** Requirement **
Set the listing down again in full, word for word, with the pictures left out.

★ ★ ★ ★ ★

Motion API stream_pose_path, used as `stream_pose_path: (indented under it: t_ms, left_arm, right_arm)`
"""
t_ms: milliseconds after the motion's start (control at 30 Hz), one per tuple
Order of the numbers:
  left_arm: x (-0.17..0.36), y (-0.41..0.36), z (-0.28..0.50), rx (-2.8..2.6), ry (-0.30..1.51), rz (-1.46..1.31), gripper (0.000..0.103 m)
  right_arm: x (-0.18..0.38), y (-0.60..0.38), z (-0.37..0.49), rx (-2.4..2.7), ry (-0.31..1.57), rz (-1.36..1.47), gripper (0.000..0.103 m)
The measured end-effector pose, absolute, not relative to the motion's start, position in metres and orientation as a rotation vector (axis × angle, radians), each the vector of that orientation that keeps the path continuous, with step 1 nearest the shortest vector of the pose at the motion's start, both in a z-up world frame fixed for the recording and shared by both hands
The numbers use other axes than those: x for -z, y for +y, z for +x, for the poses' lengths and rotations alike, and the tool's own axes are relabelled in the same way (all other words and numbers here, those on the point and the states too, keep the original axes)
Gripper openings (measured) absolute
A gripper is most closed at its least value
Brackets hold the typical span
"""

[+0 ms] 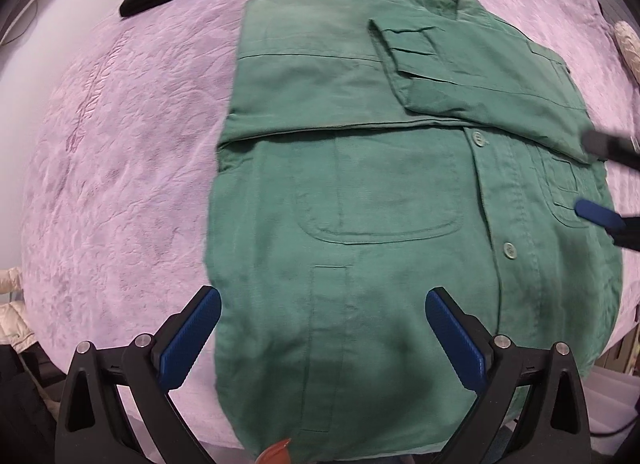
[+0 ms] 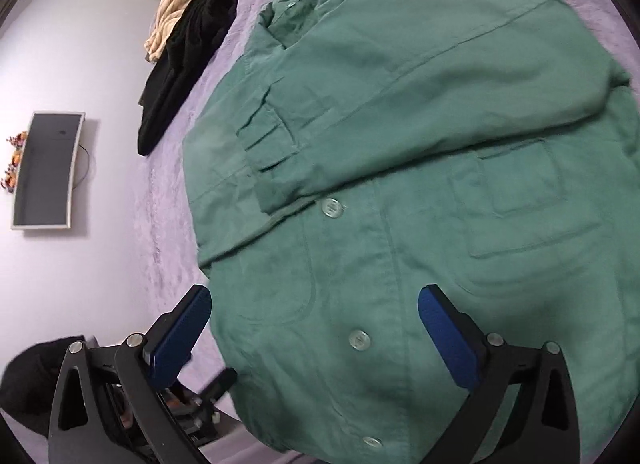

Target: Fold small clothes

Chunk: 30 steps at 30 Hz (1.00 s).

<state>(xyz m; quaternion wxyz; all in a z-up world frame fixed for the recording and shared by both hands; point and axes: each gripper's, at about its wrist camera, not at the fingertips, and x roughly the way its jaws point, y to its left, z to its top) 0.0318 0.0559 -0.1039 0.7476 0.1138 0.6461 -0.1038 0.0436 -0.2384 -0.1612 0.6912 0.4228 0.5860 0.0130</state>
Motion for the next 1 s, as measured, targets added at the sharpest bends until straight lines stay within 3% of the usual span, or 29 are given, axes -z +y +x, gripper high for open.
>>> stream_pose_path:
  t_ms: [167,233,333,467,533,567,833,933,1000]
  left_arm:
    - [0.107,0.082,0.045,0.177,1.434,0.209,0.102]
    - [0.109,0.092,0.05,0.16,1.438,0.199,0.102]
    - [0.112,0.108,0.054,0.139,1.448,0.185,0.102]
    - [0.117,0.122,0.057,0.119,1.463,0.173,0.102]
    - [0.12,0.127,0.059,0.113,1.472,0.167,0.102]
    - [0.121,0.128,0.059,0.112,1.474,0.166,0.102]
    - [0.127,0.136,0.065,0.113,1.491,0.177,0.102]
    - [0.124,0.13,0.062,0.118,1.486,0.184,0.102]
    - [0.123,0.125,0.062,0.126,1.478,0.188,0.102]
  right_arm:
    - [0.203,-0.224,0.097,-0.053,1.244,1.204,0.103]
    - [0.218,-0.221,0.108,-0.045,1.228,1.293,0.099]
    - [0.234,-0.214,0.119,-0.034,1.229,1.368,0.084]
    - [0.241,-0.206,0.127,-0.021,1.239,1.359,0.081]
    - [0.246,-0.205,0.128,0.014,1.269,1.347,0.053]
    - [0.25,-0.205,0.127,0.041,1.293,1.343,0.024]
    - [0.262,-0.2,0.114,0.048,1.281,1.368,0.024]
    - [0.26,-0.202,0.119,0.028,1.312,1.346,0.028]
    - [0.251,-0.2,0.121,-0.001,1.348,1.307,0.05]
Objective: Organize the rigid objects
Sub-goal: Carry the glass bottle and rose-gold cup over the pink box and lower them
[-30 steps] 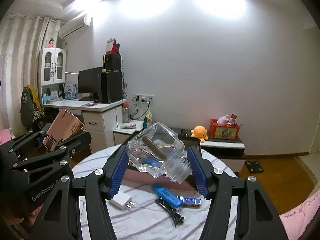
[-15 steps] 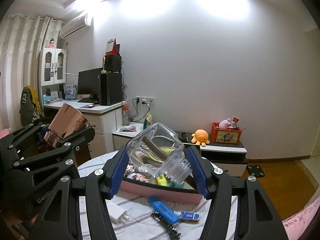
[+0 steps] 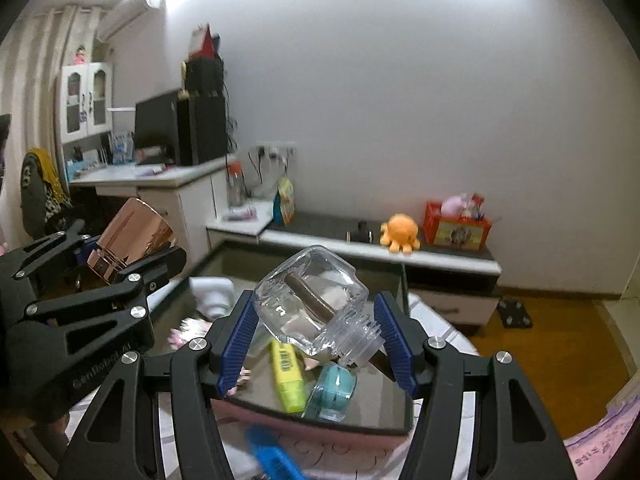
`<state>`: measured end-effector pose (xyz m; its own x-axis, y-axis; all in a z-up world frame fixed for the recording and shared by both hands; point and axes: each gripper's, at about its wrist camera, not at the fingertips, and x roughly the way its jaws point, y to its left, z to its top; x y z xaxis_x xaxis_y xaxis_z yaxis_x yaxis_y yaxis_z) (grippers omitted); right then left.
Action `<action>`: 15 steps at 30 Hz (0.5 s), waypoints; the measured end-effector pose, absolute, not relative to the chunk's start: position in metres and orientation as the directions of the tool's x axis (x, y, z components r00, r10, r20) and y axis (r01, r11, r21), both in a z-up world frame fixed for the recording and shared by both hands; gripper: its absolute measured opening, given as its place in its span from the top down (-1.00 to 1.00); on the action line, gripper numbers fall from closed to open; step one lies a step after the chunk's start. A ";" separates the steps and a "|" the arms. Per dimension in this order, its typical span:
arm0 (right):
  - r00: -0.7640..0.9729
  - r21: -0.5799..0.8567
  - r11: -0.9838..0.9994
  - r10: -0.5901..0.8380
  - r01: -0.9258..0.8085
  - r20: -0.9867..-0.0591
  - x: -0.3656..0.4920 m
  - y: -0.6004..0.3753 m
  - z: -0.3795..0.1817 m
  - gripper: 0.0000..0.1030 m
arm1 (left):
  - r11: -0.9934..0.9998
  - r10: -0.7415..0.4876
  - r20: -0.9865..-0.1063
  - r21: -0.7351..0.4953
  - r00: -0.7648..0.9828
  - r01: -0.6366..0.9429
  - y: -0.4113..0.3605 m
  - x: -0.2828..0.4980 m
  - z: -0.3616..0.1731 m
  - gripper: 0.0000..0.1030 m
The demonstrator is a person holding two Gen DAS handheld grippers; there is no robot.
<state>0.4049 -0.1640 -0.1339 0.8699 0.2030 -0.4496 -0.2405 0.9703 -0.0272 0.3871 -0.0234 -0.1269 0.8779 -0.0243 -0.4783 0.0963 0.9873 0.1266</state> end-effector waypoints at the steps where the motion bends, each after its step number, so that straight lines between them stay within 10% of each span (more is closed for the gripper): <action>1: 0.861 -0.030 0.971 0.195 -0.236 -0.470 0.411 -0.165 -0.139 -0.19 | 0.987 -0.023 -0.505 0.126 0.863 0.100 -0.023 0.399 -0.135 0.08; 15: 0.771 -0.083 0.977 0.100 -0.195 -0.629 0.480 -0.177 -0.190 -0.20 | 0.985 0.028 -0.606 0.154 0.795 0.082 -0.022 0.456 -0.183 -0.05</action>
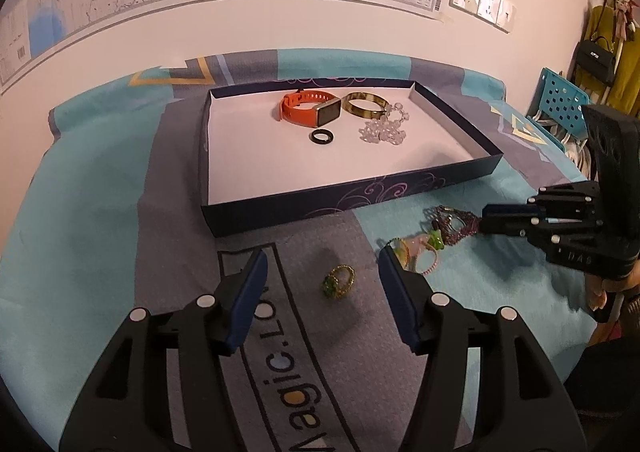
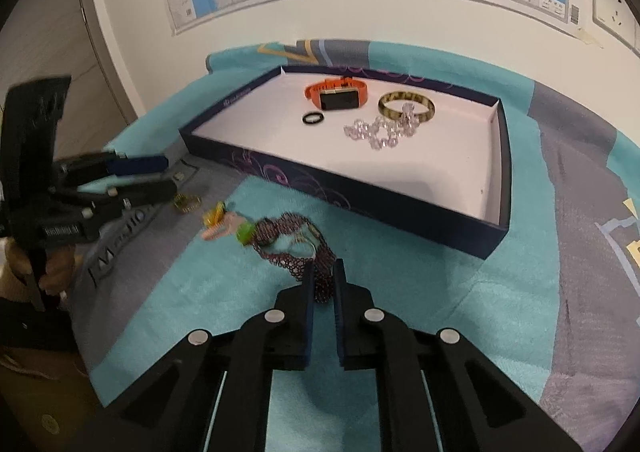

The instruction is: Organize jewelry

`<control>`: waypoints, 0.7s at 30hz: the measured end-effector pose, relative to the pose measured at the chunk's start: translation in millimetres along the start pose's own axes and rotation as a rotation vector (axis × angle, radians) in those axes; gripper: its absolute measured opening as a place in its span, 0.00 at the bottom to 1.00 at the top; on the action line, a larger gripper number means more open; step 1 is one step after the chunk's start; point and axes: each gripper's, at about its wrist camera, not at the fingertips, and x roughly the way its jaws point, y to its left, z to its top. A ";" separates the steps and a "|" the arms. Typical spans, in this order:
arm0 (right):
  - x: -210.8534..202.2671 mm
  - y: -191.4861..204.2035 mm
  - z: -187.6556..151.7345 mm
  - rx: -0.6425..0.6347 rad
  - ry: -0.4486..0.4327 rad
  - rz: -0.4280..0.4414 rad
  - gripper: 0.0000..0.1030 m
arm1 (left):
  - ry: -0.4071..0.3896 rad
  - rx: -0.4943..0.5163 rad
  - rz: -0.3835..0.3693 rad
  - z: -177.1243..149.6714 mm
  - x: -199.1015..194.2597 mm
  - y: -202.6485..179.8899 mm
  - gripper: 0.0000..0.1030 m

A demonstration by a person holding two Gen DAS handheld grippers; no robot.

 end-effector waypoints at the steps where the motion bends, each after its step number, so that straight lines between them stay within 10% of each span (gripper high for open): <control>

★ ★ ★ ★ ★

** Result of the task **
Motion API stream_pose_path, used as `stream_pose_path: (indented under it: t_ms, left_arm, right_arm)`
"""
t_ms: milliseconds after the motion's start (control at 30 Hz), one per tuple
Order of the numbers:
  left_arm: x (-0.17..0.36), y (-0.41..0.36), z (-0.28..0.50), rx (-2.8..2.6), ry (-0.30..1.51), rz (-1.46..1.31), gripper (0.000..0.103 m)
  right_arm: x (-0.18..0.38), y (-0.60..0.38), z (-0.37..0.49), rx (-2.4..2.7), ry (-0.31..1.57), rz (-1.36..1.47), gripper (0.000..0.103 m)
The measured end-effector pose, absolute, not relative to the motion's start, position in metres and orientation as a rotation vector (axis × angle, radians), each the vector of that orientation that keeps the path continuous, with step 1 nearest the shortest vector of the pose at the motion's start, both in a z-up world frame fixed for the recording and shared by both hands
The numbers use other axes than those: x for -z, y for +y, z for +x, for the poses' lengths and rotations alike, and the tool's own axes are relabelled in the same way (all other words and numbers here, those on the point and the states too, keep the original axes)
Gripper openings (measured) absolute
A gripper is most closed at its least value
Brackets hold the typical span
"""

[+0 ms] 
[+0 ms] 

Target: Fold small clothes

Chunk: 30 steps at 30 Hz (1.00 s).

<state>(xyz m; quaternion wxyz; all in a z-up world frame fixed for the recording and shared by both hands; point and axes: each gripper's, at about its wrist camera, not at the fingertips, and x roughly the way its jaws point, y to its left, z to its top) 0.0318 0.0559 -0.1039 0.7476 0.1138 0.6461 -0.1038 0.0436 -0.2384 -0.1612 0.6912 0.4228 0.5860 0.0130</state>
Motion for the next 1 s, as measured, targets added at the sharpest bends until straight lines stay within 3% of the usual span, or 29 are given, axes -z +y +x, gripper high for open.
>>> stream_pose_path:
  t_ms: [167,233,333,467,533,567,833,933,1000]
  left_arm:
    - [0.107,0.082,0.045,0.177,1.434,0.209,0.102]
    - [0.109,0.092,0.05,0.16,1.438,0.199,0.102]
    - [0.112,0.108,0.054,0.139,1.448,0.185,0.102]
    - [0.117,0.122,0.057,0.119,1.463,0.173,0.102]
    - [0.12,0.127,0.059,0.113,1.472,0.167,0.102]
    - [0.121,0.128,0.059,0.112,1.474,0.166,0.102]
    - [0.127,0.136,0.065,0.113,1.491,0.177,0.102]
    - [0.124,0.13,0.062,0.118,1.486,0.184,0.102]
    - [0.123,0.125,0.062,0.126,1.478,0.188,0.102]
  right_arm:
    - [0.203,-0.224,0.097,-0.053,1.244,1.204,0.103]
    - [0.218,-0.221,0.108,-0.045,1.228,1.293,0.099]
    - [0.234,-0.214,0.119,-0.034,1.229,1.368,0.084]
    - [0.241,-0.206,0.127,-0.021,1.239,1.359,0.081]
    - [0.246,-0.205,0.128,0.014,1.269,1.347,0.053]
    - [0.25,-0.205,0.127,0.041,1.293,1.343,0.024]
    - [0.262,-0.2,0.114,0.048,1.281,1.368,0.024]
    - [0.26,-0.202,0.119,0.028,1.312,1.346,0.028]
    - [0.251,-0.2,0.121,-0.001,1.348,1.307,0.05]
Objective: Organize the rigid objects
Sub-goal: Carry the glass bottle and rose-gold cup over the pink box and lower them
[-30 steps] 
[-15 steps] 
[+0 steps] 
`<state>`: measured end-effector pose (xyz m; its own x-axis, y-axis; all in a z-up world frame fixed for the recording and shared by both hands; point and axes: each gripper's, at about its wrist camera, not at the fingertips, and x roughly the way its jaws point, y to its left, z to its top; x y z xaxis_x xaxis_y xaxis_z yaxis_x yaxis_y yaxis_z) (grippers omitted); right then left.
Action `<action>`: 15 steps at 30 Hz (0.5 s), waypoints; the measured end-effector pose, absolute, not relative to the chunk's start: position in metres and orientation as the directions of the tool's x axis (x, y, z components r00, r10, r20) and y axis (r01, r11, r21), both in a z-up world frame fixed for the recording and shared by both hands; gripper: its absolute measured opening, given as its place in its span from the top down (-1.00 to 1.00); on the action line, gripper numbers fall from closed to open; step one lies a step after the chunk's start. A ";" separates the steps and a "|" the arms. Per dimension in this order, its typical span:
arm0 (right):
  - r00: -0.7640..0.9729
  - r21: -0.5799..0.8567
  - r11: -0.9838..0.9994
  - r10: -0.5901..0.8380
  - r01: -0.9258..0.8085
  - r20: -0.9867..-0.0591
  - x: -0.3656..0.4920 m
  - y: -0.6004..0.3753 m
  - z: -0.3795..0.1817 m
  - gripper: 0.0000..0.1030 m
arm1 (left):
  - r11: -0.9934..0.9998
  - r10: -0.7415..0.4876
  - r20: -0.9865..-0.1063
  - r21: -0.7351..0.4953
  - r00: -0.7648..0.9828
  - r01: -0.6366..0.9429
  - y: -0.4113..0.3605 m
  - x: -0.2828..0.4980 m
  - z: -0.3616..0.1731 m
  - gripper: 0.0000..0.1030 m
The demonstrator is a person holding two Gen DAS handheld grippers; there is no robot.
<state>0.4049 -0.1640 -0.1339 0.8699 0.2030 -0.4496 -0.2405 0.9703 -0.0272 0.3871 -0.0234 -0.1269 0.8779 -0.0243 -0.4783 0.0963 0.9873 0.1266</state> end-effector waypoints at the steps where the motion bends, each after its step number, so that straight lines between them stay within 10% of each span (more is closed for the gripper): <action>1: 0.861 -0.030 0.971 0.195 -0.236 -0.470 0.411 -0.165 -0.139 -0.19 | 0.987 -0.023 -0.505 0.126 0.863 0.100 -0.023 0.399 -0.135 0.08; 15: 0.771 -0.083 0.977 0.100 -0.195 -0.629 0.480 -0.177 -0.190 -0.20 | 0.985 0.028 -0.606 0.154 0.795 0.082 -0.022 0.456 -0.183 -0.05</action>

The instruction is: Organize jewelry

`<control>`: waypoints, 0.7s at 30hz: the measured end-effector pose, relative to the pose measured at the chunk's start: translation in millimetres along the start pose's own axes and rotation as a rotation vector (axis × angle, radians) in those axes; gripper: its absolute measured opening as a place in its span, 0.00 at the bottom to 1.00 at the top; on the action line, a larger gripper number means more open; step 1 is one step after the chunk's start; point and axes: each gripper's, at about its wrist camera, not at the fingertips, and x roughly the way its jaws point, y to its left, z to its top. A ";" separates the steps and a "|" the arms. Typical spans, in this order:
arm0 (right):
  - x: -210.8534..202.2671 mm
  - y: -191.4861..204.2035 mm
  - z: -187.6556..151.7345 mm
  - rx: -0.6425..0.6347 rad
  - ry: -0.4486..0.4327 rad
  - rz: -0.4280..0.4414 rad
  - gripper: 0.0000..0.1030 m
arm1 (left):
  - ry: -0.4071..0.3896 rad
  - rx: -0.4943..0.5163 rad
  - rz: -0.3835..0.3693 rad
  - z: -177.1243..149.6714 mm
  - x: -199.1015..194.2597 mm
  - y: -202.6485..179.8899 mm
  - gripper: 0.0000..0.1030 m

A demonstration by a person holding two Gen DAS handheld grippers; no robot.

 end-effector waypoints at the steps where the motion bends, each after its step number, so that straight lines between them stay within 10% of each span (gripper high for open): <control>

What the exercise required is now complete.